Chatterjee Correlation Coefficient
Chatterjee's correlation coefficient is a rank correlation metric. It can be used to measure the degree of dependence between two variables. The coefficient is 0 only if the variables are completely independent and 1 only if one variable is a measurable function of the other. Note that the coefficient is asymmetric in nature, meaning that its value when calculated for variable A in relation to variable B is not guaranteed to be same when calculated for variable B in relation to variable A.
Correlation Measure Between Continuous and Discrete Variables
This is a measure of the distance between a continuous variable and categorical variable. The two distances are calculated to get an informed correlation between the two variables. All of the values of the continuous variable are clustered into the unique values of the categorical variable. An intra-class distance is calculated between all of the values belonging to a particular unique value and summed across all unique values. This distance defines the intra-class distance. An inter-class distance is calculated by taking the sum of the distances of each cluster mean from the total mean. The measure of correlation can then be defined as the ratio of inter-class distance to the sum of the inter-class and intra-class distance. The range is [0,1]. More information can be found here.
Cumulative Variance Ratio
Variance is a measure of the spread in the data after a Principle Component Analysis (PCA) has been performed on it. The cumulative variance ratio is used to how much of the total variance comes from each component.
The Durbin-Watson test is used to detect whether there is any correlation in a regression model's prediction errors. More information can be found here.
Explained Variance Ratio
The explained variance ratio is the ratio of a given component in a PCA to the the total variance.
An isolation forest is an algorithm for detecting outliers in numerical data. The scores generated by the algorithm range from -1 to 1. The lower the score, the higher chance that the corresponding object is an outlier. More information can be found here.
Mean Absolute Error
The mean absolute error (MAE) is used to measure the average amount of forecast errors in a set of predictions without considering whether the forecast over predicts or under predicts. It is a scale-dependent metric that shows the average error to expect from a given forecast. More information can be found here.
Mean Absolute Percentage Error
Mean absolute percentage error (MAPE) is used for measuring predictions in regression tasks. It can be expressed as a float value from 0 to 1 or equivalently as percentage. MAPE generates unbounded values when ground truth is at or near zero. More information can be found here.
Mutual Information Gain
This is the measure of the mutual dependence of two categorical variables.
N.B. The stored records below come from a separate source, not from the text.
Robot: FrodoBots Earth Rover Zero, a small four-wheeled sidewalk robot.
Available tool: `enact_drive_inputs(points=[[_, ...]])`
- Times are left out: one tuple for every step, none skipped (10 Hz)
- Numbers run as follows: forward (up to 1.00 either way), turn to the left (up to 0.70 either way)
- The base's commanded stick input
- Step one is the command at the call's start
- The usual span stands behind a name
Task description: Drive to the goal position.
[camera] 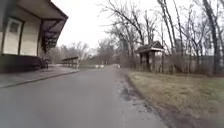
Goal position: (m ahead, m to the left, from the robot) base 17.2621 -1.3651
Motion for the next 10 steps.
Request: enact_drive_inputs(points=[[0.7, 0.0], [0.7, 0.0], [0.7, 0.0], [0.7, 0.0], [0.7, 0.0], [0.7, 0.0], [0.7, 0.0], [0.7, 0.0], [0.7, 0.0], [0.7, 0.0]])
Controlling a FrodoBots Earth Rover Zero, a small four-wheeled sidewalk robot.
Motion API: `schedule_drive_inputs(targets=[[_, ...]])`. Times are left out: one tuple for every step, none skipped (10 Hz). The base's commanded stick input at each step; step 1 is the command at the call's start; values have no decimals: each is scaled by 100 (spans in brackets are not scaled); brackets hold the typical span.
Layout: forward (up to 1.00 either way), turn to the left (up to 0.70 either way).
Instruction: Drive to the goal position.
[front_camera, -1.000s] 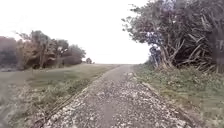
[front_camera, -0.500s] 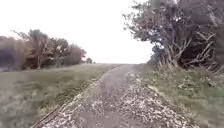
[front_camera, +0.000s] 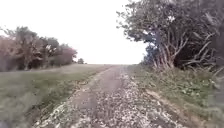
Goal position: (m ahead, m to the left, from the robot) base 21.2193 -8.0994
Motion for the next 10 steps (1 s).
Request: schedule_drive_inputs(targets=[[100, 0], [100, 0], [100, 0], [100, 0], [100, 0], [100, 0], [100, 0], [100, 0], [100, 0], [100, 0]])
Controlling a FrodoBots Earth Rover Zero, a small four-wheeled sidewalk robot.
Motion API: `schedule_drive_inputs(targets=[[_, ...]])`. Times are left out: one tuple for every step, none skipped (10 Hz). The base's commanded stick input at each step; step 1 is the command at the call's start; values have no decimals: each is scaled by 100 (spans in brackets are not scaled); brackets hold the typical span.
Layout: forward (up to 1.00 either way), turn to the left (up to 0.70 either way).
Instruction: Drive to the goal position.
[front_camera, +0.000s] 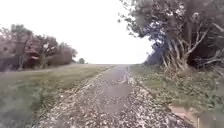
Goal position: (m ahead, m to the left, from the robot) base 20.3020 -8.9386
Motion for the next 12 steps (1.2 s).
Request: schedule_drive_inputs(targets=[[100, 0], [100, 0], [100, 0], [100, 0], [100, 0], [100, 0], [100, 0], [100, 0], [100, 0], [100, 0], [100, 0], [100, 0]])
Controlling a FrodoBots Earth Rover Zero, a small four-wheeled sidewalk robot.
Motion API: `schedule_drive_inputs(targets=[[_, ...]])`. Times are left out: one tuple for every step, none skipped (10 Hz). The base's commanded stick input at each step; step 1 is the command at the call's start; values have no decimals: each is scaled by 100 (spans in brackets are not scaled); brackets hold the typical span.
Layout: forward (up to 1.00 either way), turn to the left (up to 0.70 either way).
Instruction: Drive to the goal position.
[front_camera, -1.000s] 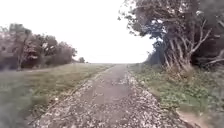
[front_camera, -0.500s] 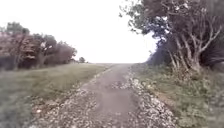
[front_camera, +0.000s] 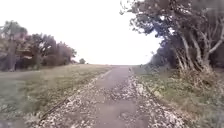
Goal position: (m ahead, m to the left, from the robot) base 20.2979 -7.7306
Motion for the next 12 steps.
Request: schedule_drive_inputs(targets=[[100, 0], [100, 0], [100, 0], [100, 0], [100, 0], [100, 0], [100, 0], [100, 0], [100, 0], [100, -2], [100, -31], [100, -35]])
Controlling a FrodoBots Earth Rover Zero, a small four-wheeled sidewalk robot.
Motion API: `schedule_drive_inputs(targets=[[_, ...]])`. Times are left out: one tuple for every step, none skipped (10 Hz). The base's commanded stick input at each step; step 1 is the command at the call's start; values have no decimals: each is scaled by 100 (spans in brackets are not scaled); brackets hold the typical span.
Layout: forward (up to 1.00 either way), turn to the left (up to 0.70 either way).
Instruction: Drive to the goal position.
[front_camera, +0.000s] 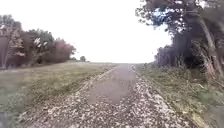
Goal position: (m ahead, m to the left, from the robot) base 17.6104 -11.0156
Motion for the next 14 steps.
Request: schedule_drive_inputs(targets=[[100, -32], [100, -15], [100, 0], [100, 0], [100, 0], [100, 0], [100, 0], [100, 0], [100, 0], [100, 0], [100, 0], [100, 0], [100, 0], [100, 0]])
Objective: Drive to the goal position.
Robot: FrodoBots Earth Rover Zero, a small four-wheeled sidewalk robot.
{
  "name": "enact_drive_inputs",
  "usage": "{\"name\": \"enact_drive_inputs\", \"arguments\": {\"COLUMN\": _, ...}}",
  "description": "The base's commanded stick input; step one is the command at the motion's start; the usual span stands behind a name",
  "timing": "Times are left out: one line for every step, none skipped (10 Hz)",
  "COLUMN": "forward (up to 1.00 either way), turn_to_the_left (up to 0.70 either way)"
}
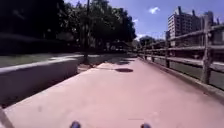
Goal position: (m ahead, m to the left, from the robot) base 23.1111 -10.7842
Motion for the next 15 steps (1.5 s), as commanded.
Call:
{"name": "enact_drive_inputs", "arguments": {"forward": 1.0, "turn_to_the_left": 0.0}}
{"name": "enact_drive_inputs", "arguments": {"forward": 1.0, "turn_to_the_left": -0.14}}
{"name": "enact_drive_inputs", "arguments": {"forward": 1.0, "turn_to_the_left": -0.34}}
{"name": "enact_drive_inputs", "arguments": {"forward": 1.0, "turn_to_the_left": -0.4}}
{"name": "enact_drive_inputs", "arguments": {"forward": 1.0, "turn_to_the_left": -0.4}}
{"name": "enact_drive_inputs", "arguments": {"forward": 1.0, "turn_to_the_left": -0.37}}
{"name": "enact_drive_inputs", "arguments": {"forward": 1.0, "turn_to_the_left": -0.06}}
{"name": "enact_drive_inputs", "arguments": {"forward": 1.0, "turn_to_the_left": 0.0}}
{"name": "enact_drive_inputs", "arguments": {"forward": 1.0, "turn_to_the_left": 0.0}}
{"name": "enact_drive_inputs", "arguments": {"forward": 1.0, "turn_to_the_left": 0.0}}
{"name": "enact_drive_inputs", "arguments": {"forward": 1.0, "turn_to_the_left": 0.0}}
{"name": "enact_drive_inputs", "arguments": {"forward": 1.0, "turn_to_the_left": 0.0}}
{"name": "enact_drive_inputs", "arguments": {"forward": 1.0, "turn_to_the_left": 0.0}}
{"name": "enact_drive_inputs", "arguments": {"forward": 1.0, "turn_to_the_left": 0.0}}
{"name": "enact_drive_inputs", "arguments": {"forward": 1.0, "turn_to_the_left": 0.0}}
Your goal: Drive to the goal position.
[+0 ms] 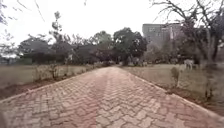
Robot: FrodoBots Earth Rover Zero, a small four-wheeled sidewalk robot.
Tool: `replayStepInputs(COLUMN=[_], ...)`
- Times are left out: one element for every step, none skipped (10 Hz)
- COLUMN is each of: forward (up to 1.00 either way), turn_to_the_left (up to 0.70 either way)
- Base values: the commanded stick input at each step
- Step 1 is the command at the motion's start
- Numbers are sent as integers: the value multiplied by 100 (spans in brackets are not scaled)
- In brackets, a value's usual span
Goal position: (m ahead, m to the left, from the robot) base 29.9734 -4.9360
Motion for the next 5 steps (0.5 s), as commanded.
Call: replayStepInputs(forward=[70,70,70,70,70], turn_to_the_left=[0,0,0,0,0])
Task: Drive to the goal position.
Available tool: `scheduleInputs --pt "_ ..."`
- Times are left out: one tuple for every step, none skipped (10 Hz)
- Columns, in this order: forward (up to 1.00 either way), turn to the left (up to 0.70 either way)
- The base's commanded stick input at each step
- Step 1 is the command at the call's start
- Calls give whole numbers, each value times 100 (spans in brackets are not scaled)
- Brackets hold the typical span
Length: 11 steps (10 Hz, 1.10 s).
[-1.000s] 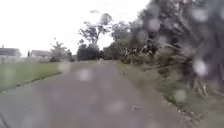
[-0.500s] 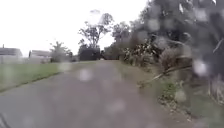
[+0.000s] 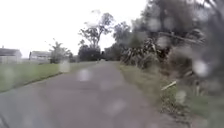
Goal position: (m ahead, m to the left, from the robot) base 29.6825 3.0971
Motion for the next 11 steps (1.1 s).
scheduleInputs --pt "100 0" --pt "100 0" --pt "100 0" --pt "100 0" --pt "100 0" --pt "100 0" --pt "100 0" --pt "100 0" --pt "100 0" --pt "100 0" --pt "100 0"
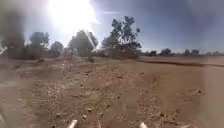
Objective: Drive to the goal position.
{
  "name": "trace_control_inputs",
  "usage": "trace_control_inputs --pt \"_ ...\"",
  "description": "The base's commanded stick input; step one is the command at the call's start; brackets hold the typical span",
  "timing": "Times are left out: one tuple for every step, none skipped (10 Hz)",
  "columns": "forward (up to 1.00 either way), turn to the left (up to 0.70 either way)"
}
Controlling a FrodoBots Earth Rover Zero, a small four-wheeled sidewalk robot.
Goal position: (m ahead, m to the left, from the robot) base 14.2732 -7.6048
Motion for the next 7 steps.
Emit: trace_control_inputs --pt "0.7 0.0" --pt "0.7 0.0" --pt "0.7 -0.2" --pt "0.7 -0.27" --pt "0.7 -0.27" --pt "0.7 -0.27" --pt "0.7 -0.27"
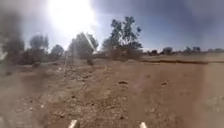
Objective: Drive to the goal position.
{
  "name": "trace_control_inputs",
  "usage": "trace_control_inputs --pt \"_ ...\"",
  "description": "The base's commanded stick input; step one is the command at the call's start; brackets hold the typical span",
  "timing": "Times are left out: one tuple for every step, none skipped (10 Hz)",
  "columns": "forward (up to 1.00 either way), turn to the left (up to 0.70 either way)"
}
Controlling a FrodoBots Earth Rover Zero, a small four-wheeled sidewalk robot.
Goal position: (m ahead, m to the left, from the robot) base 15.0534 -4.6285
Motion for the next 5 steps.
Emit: trace_control_inputs --pt "0.7 -0.27" --pt "0.7 -0.27" --pt "0.7 -0.27" --pt "0.7 -0.27" --pt "0.7 -0.27"
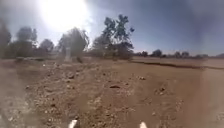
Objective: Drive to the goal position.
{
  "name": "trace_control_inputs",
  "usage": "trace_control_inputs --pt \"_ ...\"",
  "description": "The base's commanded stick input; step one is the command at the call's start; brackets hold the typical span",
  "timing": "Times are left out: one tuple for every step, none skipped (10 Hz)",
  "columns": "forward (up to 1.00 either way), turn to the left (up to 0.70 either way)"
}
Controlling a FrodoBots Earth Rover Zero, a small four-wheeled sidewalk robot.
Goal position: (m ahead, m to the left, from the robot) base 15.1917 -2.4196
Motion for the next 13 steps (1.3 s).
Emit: trace_control_inputs --pt "0.7 -0.27" --pt "0.7 -0.27" --pt "0.7 -0.27" --pt "0.7 -0.27" --pt "0.7 -0.27" --pt "0.7 -0.27" --pt "0.7 -0.09" --pt "0.7 0.0" --pt "0.7 0.0" --pt "0.7 0.0" --pt "0.7 0.0" --pt "0.7 0.0" --pt "0.7 0.0"
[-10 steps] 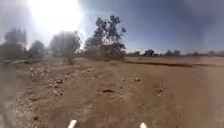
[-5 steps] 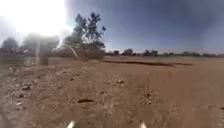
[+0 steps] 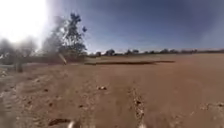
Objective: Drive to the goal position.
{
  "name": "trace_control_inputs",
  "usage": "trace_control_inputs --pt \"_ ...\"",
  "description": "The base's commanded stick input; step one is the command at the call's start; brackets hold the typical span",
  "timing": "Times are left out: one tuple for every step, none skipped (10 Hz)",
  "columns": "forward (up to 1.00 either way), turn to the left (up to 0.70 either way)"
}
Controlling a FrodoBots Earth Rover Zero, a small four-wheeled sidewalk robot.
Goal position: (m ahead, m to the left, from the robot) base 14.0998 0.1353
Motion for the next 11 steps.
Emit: trace_control_inputs --pt "0.7 0.0" --pt "0.7 0.15" --pt "0.7 0.27" --pt "0.7 0.27" --pt "0.7 0.27" --pt "0.7 0.27" --pt "0.7 0.27" --pt "0.7 0.27" --pt "0.7 0.27" --pt "0.7 0.27" --pt "0.7 0.27"
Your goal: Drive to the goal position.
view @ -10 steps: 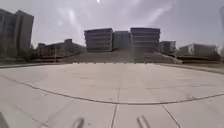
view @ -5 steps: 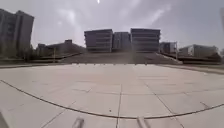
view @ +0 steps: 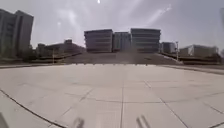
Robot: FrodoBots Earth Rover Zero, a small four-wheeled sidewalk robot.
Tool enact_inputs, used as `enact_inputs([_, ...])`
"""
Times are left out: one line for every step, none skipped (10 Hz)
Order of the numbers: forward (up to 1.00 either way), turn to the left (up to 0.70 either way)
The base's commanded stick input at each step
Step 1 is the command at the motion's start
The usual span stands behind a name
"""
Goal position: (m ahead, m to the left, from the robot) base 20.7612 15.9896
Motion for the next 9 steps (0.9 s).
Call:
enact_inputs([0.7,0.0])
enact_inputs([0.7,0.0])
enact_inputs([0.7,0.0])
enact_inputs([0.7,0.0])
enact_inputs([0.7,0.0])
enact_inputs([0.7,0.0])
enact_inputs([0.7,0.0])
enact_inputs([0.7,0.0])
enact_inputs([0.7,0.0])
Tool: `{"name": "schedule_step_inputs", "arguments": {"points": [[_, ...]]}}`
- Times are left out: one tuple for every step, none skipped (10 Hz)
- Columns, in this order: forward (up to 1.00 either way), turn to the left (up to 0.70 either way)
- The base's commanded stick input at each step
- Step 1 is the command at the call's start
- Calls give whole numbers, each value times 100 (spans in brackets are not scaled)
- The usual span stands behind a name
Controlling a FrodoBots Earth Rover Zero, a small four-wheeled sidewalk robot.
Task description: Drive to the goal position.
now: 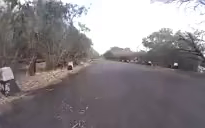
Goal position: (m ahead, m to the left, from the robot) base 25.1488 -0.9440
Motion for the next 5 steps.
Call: {"name": "schedule_step_inputs", "arguments": {"points": [[70,0],[70,0],[70,0],[70,0],[70,0]]}}
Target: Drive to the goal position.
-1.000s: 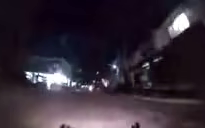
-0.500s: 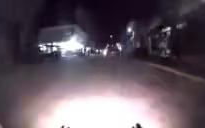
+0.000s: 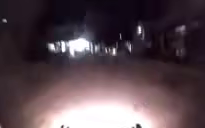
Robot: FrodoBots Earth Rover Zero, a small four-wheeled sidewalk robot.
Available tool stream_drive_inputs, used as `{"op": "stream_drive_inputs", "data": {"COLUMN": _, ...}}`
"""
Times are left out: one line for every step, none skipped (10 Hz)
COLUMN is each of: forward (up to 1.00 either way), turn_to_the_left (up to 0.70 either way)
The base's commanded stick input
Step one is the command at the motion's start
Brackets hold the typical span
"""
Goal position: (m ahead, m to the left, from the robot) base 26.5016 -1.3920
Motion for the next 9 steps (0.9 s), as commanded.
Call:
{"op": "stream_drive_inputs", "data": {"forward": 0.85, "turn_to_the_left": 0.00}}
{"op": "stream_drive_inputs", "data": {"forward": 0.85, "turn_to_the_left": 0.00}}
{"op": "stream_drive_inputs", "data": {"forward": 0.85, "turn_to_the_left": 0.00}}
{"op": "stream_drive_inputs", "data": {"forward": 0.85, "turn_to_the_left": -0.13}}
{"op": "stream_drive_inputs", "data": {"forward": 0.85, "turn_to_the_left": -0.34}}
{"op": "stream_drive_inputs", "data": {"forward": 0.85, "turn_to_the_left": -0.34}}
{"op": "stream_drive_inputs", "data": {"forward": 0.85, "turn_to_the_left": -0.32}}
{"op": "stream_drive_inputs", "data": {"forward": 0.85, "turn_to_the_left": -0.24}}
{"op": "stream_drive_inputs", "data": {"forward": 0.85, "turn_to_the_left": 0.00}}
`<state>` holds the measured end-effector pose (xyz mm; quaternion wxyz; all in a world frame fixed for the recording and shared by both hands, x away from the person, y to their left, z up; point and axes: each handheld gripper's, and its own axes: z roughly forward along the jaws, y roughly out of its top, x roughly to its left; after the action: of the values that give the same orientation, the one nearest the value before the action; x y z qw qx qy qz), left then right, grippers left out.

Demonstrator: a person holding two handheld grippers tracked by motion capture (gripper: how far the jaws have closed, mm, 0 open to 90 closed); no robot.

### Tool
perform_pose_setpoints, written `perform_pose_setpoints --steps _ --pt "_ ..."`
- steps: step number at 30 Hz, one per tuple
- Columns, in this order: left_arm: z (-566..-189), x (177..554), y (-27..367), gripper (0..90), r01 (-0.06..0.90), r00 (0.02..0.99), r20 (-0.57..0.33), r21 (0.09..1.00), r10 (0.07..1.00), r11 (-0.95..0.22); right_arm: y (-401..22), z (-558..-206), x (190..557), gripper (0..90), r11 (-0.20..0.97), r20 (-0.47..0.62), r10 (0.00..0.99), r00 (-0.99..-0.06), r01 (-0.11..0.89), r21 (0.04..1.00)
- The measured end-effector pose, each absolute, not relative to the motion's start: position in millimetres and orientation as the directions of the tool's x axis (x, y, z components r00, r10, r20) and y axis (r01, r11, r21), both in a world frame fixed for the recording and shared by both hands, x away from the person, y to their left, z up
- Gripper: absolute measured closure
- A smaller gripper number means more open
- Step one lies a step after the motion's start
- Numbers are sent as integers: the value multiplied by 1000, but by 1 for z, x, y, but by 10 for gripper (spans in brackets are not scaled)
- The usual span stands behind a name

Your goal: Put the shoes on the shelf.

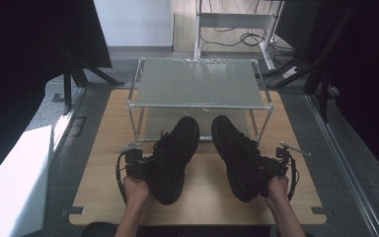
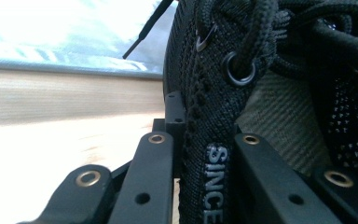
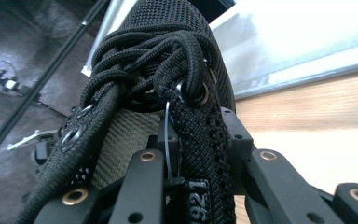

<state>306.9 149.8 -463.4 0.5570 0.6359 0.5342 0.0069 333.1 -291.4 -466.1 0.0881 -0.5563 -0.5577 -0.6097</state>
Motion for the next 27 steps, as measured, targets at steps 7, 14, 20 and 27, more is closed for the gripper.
perform_pose_setpoints --steps 7,14,20,27 --pt "-451 302 150 820 655 447 -614 720 651 230 -287 -453 327 743 -387 802 457 -385 725 569" --pt "-438 300 152 816 641 425 -638 713 642 284 -281 -437 324 742 -414 821 430 -377 726 550" --pt "-429 301 153 815 631 427 -658 708 620 318 -278 -424 322 742 -442 829 407 -383 712 546" --pt "-414 306 150 813 612 434 -655 718 619 331 -273 -406 325 739 -455 825 403 -395 696 555"
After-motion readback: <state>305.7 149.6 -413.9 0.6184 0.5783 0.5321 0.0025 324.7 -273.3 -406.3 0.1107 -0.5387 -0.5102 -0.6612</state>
This value points to the amount of information we can obtain for one variable by just observing the other variable. More information can be found here.
Pearson Correlation Coefficient
Pearson's correlation coefficient is a measure of the linear relationship between two variables. It's the covariance between the two variables divided by the standard deviations of each of the variables. A value of -1 and 1 indicate that both are highly-correlated with each other. A value of 0 indicates that there is no correlation. Both of the variables must be continuous in nature. More information can be found here.
Principal Component Analysis (PCA)
Principal Component Analysis (PCA) is a way to reduce the size of a dataset by reducing the number of variables in a dataset to the principal ones that retain most of the dataset's information. More information can be found here.
Symmetric Mean Absolute Percentage Error
Symmetric mean absolute percentage error (SMAPE) is used to measure the predictive accuracy of a model. It has both lower and upper bounds, between 0% and 200%. More information can be found here.